Graeme exhaled, breathing out the heavy knowledge of what had happened to August when she was so young and unable to stop it. His mate. Those men had violated her—had touched her, had fucking claimed her against her will. There was no way they should still be breathing. He growled as even the ghost of an idea of what she had been through swept his thoughts.
His phone pinged again with an incoming text.
'I know you didn't ask, but that wasn't the last incident for either of them. The charges were dropped each time…' Another three photos came through with police report after police report that named new victims each time, and Graeme slammed his hand against the steering wheel.
August was helping Alexander's group start the spiral of their portal design that looked like it would end up rising over seven feet high when Bear ran to her in a panic.
"What is it? What happened?" she asked, seeing that he was panting and his eyes were wide.

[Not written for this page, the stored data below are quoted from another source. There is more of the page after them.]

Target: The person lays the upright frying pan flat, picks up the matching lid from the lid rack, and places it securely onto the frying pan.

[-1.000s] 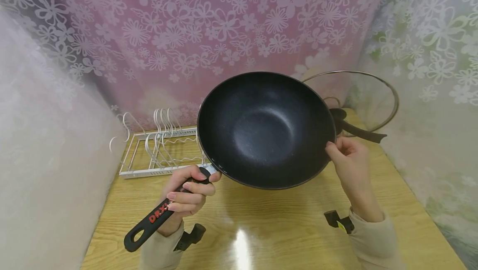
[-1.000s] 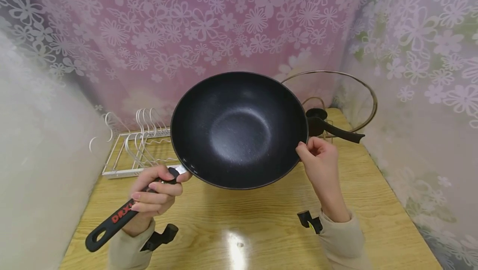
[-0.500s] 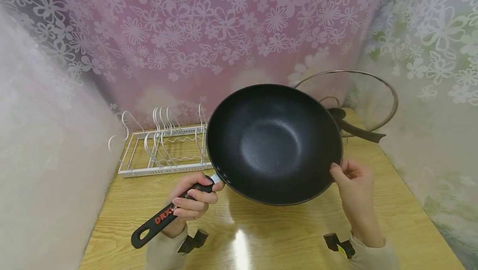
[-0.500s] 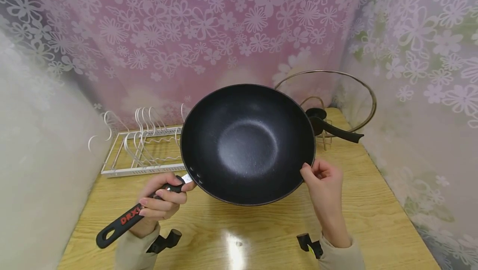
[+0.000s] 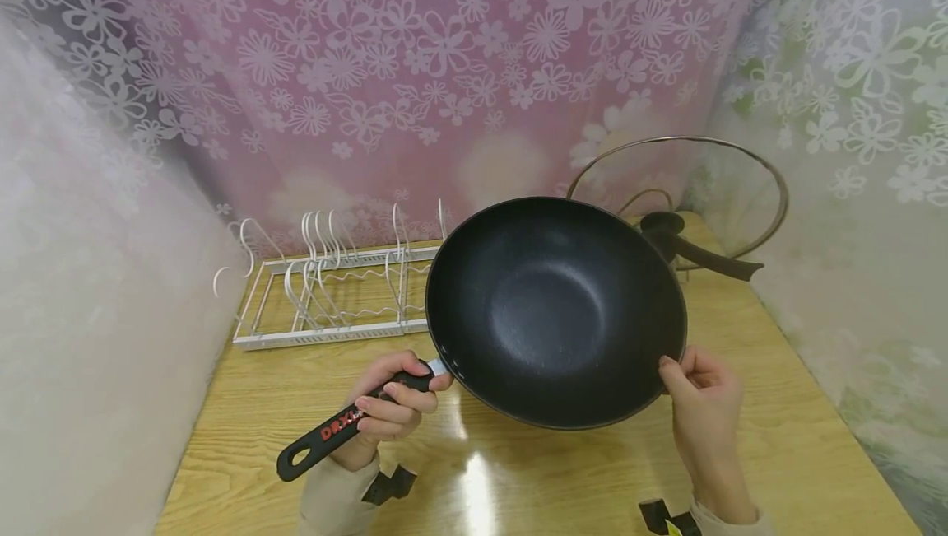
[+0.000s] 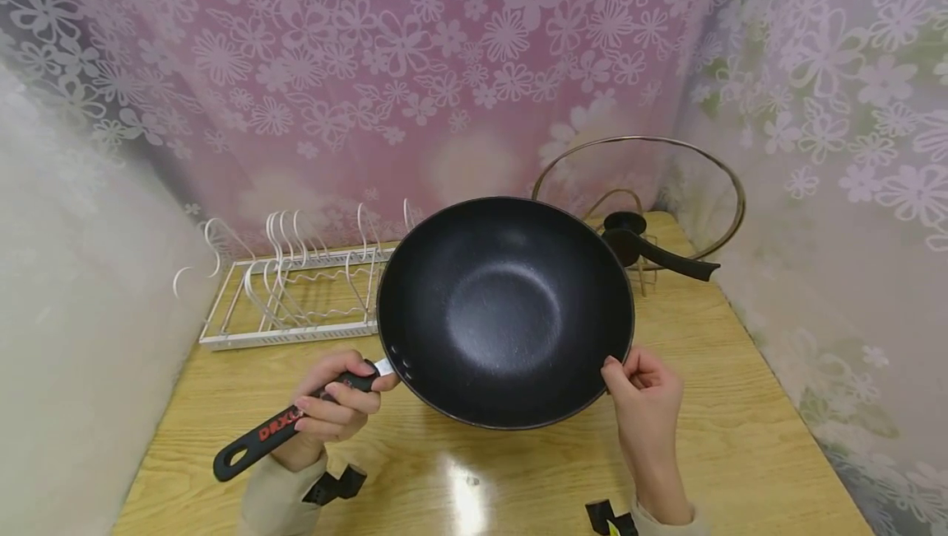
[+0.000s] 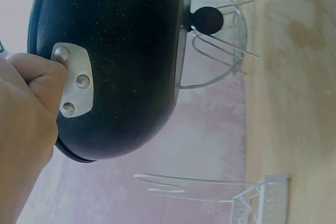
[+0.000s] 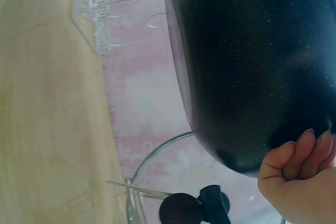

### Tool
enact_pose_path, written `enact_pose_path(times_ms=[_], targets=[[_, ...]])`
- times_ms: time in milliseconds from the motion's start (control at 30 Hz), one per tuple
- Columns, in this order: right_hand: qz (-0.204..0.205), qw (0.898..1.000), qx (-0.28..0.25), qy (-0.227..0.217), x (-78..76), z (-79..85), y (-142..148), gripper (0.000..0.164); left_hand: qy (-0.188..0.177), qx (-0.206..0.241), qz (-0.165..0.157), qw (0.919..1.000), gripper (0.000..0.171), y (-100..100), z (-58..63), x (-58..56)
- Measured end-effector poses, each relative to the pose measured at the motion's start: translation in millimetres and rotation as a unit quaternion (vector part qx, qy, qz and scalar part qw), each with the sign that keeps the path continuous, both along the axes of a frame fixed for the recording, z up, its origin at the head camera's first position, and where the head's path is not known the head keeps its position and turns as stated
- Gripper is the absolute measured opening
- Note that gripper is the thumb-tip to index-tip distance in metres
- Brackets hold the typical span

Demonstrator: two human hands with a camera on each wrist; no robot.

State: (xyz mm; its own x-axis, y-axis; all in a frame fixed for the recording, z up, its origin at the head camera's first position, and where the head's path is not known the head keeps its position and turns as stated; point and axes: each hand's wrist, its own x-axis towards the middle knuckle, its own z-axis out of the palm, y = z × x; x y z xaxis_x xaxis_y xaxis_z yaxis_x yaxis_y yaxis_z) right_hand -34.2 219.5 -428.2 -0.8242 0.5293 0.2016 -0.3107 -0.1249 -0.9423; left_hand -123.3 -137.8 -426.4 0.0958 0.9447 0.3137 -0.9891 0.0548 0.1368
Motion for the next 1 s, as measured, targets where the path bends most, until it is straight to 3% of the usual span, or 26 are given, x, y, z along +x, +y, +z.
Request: enact_pose_path(times_ms=[267,567,1000], targets=[[0.012,0.998,-0.056,-0.022,4.6,-14.6,-0.6,0.037,0.023,-0.002,0.006,0.9997,0.020,1.8,-16.7,-1.7],[0.041,0.992,-0.116,0.010,8.8,-39.0,1.0,0.038,0.009,0.009,-0.001,0.9999,0.022,4.9,-45.0,-2.4],[0.003,0.988,-0.152,-0.022,4.9,-69.7,-1.9,0.038,0.010,0.004,0.012,0.9999,0.026,8.4,-80.4,-7.2]])
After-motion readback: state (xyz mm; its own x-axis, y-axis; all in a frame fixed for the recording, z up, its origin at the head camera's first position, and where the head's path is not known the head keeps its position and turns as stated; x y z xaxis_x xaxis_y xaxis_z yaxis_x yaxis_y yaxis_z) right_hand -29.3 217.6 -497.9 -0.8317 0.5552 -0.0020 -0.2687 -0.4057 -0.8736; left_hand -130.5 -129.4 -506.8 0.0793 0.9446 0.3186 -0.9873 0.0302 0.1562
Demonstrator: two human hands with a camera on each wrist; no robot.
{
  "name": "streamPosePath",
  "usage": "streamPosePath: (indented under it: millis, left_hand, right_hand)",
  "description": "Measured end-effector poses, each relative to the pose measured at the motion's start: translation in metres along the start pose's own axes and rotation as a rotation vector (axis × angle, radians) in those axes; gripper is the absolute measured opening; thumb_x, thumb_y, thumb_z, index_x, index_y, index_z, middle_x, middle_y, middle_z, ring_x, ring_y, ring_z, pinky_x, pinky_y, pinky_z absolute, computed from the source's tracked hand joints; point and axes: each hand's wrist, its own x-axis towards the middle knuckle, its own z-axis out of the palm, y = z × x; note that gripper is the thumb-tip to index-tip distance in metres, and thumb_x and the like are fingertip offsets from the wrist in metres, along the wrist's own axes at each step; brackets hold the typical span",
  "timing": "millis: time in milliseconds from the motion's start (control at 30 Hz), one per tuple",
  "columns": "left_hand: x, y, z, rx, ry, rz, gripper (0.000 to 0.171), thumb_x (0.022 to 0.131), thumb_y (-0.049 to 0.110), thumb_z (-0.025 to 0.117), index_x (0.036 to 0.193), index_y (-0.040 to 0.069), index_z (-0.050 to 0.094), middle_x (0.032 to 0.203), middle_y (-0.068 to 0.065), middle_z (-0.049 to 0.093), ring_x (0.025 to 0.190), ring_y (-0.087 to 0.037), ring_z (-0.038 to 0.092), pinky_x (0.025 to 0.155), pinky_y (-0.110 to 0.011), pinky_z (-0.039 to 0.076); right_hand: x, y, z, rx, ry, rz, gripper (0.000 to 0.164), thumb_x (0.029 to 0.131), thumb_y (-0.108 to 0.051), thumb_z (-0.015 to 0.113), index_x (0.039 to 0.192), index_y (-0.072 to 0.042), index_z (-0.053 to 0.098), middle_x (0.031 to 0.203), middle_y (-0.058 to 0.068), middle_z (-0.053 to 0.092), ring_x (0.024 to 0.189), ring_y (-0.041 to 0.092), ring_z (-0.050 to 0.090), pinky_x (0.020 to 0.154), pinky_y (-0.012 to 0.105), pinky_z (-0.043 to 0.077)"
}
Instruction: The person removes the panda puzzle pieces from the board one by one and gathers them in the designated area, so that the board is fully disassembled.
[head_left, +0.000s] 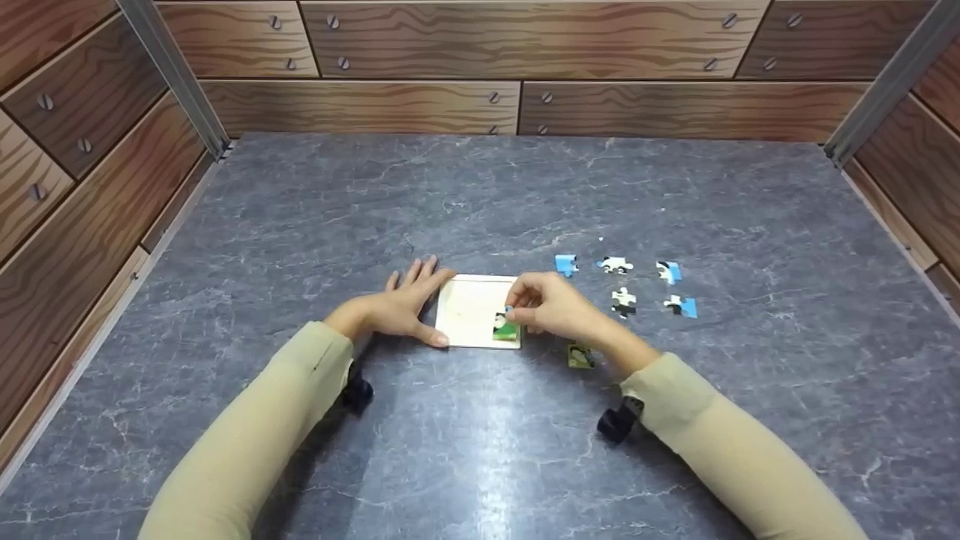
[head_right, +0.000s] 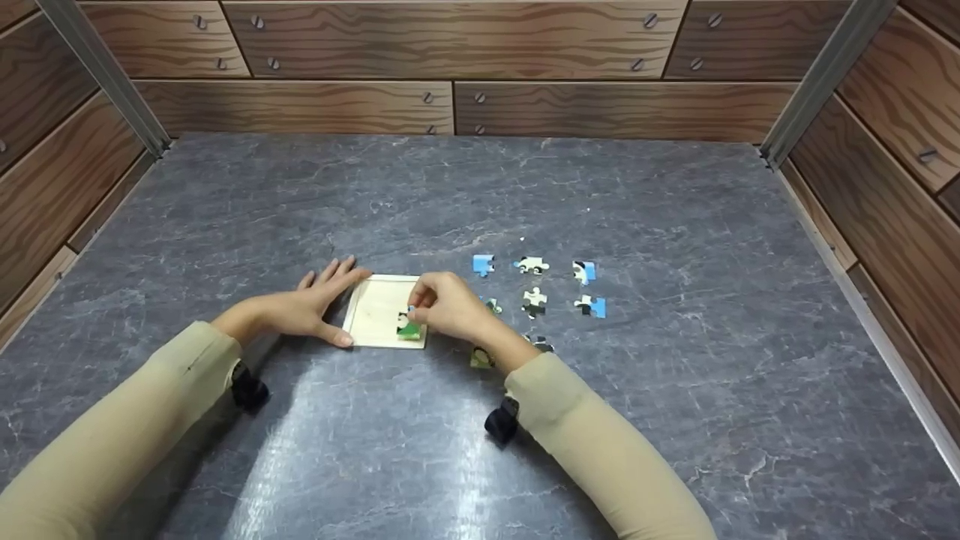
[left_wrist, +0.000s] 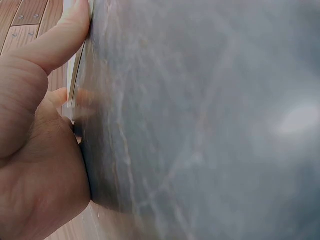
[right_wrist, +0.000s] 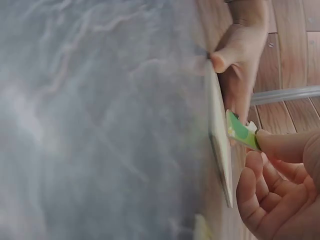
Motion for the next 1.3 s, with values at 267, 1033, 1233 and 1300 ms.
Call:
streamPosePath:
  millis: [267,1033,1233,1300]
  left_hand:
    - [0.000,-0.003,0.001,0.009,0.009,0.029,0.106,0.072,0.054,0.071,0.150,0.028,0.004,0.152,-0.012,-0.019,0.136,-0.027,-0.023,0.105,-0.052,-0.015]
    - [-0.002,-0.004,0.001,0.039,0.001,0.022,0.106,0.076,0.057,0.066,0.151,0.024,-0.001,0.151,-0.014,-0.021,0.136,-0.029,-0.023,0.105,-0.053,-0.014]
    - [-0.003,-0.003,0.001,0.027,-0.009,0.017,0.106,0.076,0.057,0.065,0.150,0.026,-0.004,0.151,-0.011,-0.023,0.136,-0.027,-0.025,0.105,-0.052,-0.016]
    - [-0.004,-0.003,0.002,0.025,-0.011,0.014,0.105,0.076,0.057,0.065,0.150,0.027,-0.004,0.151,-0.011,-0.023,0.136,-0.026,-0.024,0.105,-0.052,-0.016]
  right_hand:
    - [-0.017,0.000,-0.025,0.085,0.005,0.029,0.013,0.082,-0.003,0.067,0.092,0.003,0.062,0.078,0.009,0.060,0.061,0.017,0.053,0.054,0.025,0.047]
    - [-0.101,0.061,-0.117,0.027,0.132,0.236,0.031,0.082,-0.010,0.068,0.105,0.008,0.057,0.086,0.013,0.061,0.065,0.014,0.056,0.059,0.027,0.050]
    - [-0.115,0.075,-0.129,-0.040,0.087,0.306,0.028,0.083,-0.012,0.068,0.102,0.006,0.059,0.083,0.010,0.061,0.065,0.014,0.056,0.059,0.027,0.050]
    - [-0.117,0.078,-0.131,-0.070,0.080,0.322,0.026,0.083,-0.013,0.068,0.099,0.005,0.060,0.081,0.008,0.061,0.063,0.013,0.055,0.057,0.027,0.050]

"Isaac fell through the floor," he said.
"Through the floor? You mean in the house?" she asked, her voice rising. He nodded and ran across the stone bridge toward the entryway to the cottage. He stopped and waited for her by the door, and she turned back to the pups she was helping.
"Keep working on it," she said quickly before darting off behind him.
"Miss August!" Fern called after her.
"Stay there! It's not safe!" August called back. Fern turned to the two others in her group with her eyebrows pinched in concern.
"Isaac?" August called out once she reached the threshold of the cottage where the old wooden door was black and hanging crooked on its hinge. There was no answer.
"How do you know he fell through the floor?" she turned to Bear who was standing nearby, appearing too frightened to go inside.
"I heard him calling out, and he said he fell," he answered, his chest still heaving softly.
"Okay, it's going to be alright," August replied and put a hand on his shoulder for comfort. "I'm going inside, but I want you to stay here in case it's dangerous. Okay?" Bear nodded. "Make sure no one else comes in."
August stepped through the doorway. The interior of the cottage was damp and smelled of mildew, but there was something comforting about it. One would imagine the burned ruins of a horrific event like what happened here would leave a terrifying echo, but instead there seemed to be a quiet sadness—like the house was grieving.
"I see. You feel forgotten," August whispered as she stepped carefully over the stone floor.
The Veiled came gently to her eyes, and in the darkness with only slivers of sunlight breaking through holes in the roof, it resembled the quiet radiance of the forest—only the green mist world contained within these walls was stagnant and unmoving. There wasn't the busy vibrance like that which hummed around her out under the trees where life was in constant motion—always persistently thrumming. Here, that life climbed the walls and embraced the past lovingly while keeping it hidden and preserved.